Занимательная математика.

Глеб сидел, ошарашенно теребя пойманную ниточку этого мудреного психологического клубка. Еще третьего дня он пил пиво за чужой счет только потому, что не мог выделить на эту статью расходов своих денег.

– Ты чего такой грустный? – деловито поинтересовался явившийся сосед. Большой и румяный, как выкупанный слон, сосед вернулся поздно с курсов водолазного дела.

«Интересно бы посмотреть на него в скафандре», – подумал Глеб, но вслух только невнятно выругался.

– Понятно, – не заметил агрессии тот.

Глеб взял сигарету и вышел в коридор. В сером его тоннеле было накурено и прохладно. За одной из дверей излишне громко голосил телевизор.

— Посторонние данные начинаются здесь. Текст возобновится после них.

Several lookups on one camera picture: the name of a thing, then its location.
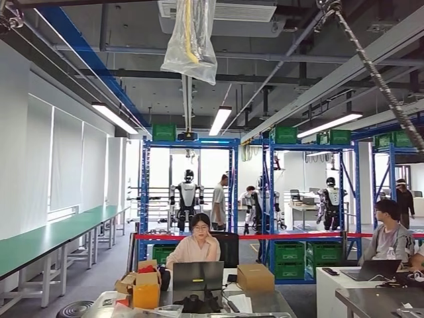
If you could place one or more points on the blue metal shelf rack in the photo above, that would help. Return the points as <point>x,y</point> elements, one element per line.
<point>143,197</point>
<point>392,175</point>
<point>271,197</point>

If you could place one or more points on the green-top workbench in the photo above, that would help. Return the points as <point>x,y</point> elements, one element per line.
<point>109,211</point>
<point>39,243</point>

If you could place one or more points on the steel workbench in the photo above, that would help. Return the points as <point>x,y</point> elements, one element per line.
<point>374,303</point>

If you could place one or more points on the black and yellow hoist box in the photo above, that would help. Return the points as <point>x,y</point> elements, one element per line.
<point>187,136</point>

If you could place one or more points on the long ceiling light strip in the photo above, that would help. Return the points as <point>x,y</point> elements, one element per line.
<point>330,125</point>
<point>220,120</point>
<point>114,117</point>

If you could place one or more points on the person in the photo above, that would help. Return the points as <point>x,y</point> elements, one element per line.
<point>219,204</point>
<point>418,261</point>
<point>387,239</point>
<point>249,191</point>
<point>192,252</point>
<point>404,202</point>

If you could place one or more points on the white and black humanoid robot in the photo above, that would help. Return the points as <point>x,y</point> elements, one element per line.
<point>256,206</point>
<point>331,202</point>
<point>188,195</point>

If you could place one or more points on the black office chair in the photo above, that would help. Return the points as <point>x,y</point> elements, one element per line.
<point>230,250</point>

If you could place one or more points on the grey open laptop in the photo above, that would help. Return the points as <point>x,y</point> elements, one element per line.
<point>374,268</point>
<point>198,275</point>

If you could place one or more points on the clear hanging plastic bag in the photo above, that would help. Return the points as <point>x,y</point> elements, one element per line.
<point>190,44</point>

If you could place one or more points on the black smartphone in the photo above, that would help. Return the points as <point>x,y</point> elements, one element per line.
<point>330,271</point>
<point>231,278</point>

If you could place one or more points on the closed cardboard box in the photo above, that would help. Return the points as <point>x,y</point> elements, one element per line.
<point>256,278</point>

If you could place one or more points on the red cloth item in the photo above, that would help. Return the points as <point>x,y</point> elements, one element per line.
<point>146,269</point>

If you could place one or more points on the black gear pile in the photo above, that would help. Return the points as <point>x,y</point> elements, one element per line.
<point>197,303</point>

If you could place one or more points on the white paper sheets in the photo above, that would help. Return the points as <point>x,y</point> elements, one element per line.
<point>241,303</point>

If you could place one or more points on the grey roller blind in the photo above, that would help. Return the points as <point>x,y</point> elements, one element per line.
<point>94,164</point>
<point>39,153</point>
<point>66,158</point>

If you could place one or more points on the grey steel table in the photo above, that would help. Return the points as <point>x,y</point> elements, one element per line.
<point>268,305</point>

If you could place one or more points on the open cardboard box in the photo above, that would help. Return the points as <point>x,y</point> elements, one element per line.
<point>126,283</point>

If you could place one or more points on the white table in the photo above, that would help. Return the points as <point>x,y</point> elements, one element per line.
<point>326,294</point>

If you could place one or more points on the blue overhead beam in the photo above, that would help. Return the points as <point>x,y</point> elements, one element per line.
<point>83,48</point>

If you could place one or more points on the round floor fan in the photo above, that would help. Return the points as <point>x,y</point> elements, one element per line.
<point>75,310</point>

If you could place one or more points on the clear plastic bottle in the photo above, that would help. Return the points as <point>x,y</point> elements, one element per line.
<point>391,254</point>

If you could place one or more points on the large black bag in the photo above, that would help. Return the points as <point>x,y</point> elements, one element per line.
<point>410,281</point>

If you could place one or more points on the white twin overhead rail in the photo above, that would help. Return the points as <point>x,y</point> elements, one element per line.
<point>187,103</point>

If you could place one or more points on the leaning dark frame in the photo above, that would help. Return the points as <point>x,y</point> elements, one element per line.
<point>132,250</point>

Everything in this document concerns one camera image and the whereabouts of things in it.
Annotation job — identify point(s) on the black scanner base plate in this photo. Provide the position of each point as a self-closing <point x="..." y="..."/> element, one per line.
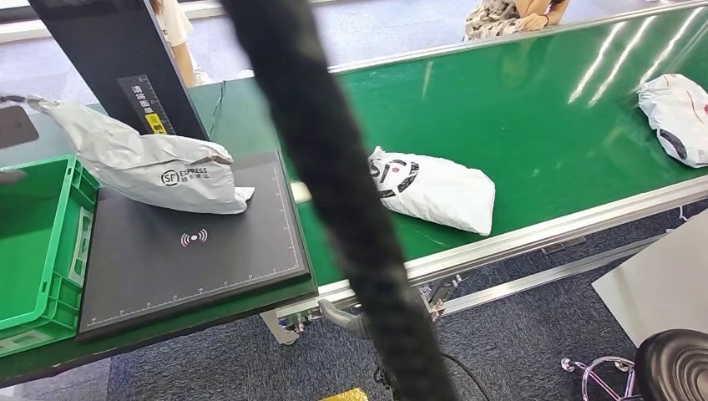
<point x="221" y="271"/>

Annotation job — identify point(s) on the black yellow column label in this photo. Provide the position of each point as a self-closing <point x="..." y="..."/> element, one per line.
<point x="145" y="102"/>

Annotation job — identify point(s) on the black stool chrome base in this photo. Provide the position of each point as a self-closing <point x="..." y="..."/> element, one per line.
<point x="675" y="365"/>

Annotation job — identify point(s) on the dark left wrist plate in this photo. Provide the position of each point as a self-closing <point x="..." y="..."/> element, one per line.
<point x="16" y="127"/>

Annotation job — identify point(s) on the green plastic crate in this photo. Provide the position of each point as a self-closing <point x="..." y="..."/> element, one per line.
<point x="33" y="238"/>

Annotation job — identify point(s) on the white bag red black print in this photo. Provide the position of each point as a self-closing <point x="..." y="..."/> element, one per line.
<point x="675" y="116"/>

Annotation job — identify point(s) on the green conveyor with aluminium frame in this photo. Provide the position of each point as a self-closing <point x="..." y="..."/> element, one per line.
<point x="553" y="94"/>

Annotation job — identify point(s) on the black scanner column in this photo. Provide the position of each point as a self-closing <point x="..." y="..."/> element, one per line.
<point x="99" y="44"/>

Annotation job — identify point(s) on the white flat panel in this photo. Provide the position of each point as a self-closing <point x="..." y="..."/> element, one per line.
<point x="664" y="282"/>

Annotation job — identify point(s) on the white bag black logo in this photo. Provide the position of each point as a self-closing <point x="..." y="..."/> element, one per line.
<point x="442" y="193"/>

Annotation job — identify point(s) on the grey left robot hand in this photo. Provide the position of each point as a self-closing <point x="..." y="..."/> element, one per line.
<point x="16" y="99"/>

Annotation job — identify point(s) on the white courier bag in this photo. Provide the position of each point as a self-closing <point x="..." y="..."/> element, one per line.
<point x="144" y="171"/>

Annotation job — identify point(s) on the yellow floor object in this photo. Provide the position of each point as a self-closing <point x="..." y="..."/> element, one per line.
<point x="345" y="395"/>

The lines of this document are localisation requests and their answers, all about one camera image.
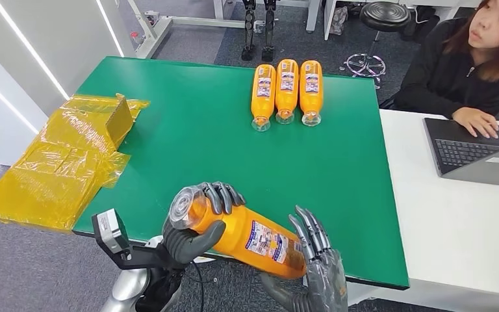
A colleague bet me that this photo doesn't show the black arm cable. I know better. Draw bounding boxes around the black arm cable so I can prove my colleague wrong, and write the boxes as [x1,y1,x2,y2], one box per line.
[188,260,207,312]

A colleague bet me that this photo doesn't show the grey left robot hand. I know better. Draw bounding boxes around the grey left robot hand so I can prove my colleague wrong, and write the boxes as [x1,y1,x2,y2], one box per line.
[162,181,248,266]

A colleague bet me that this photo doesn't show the white metal frame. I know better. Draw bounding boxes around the white metal frame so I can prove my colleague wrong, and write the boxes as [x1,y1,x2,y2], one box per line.
[125,0,247,60]

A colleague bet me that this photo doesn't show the green table mat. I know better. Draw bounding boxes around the green table mat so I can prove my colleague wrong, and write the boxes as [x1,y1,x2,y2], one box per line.
[72,55,411,291]

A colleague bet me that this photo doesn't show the person's hand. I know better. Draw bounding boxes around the person's hand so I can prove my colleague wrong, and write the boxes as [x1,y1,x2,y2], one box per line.
[451,106,499,140]

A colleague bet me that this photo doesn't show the black robot leg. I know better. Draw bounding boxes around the black robot leg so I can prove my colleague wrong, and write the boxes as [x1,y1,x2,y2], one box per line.
[240,0,257,62]
[261,0,278,63]

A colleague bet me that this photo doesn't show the orange juice bottle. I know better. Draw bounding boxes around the orange juice bottle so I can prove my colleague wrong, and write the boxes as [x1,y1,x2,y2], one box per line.
[299,59,324,128]
[168,186,309,280]
[250,63,277,133]
[274,58,300,125]

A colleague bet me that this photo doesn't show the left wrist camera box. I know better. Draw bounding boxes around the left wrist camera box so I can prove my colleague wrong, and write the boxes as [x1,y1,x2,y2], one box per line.
[91,208,131,255]

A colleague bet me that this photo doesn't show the yellow plastic wrapped carton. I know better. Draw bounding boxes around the yellow plastic wrapped carton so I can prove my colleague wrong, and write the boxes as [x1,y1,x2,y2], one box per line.
[0,92,151,234]

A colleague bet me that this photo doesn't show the grey laptop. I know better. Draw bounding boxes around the grey laptop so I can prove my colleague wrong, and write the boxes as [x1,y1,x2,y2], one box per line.
[422,117,499,190]

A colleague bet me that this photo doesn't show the person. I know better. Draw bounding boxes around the person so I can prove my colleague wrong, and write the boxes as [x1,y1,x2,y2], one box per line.
[378,0,499,140]

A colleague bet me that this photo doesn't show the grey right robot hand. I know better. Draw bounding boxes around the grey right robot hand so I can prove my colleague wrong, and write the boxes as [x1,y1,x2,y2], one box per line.
[259,205,350,312]

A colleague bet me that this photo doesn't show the black round stool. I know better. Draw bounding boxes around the black round stool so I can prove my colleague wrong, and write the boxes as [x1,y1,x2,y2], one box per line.
[339,1,412,90]

На неделе Закир к Глебу не заходил. Притом что, сам себе не признаваясь, Глеб пытался быть дома по вечерам. Минимальная надежда на благородство кавказца у Глеба все-таки сохранялась. Спустя же положенный срок, когда Закир не появился, Глебу вдруг полегчало. Может быть, за сто долларов Глеб просто откупился от назойливого и опасного кавказца, и, как ни странно, эта мысль не казалось Глебу такой уж глупой. Пошла вторая неделя, и с каждым днем надежда Глеба крепла и ширилась. Он стал замечать, что уже боится появления этого человека.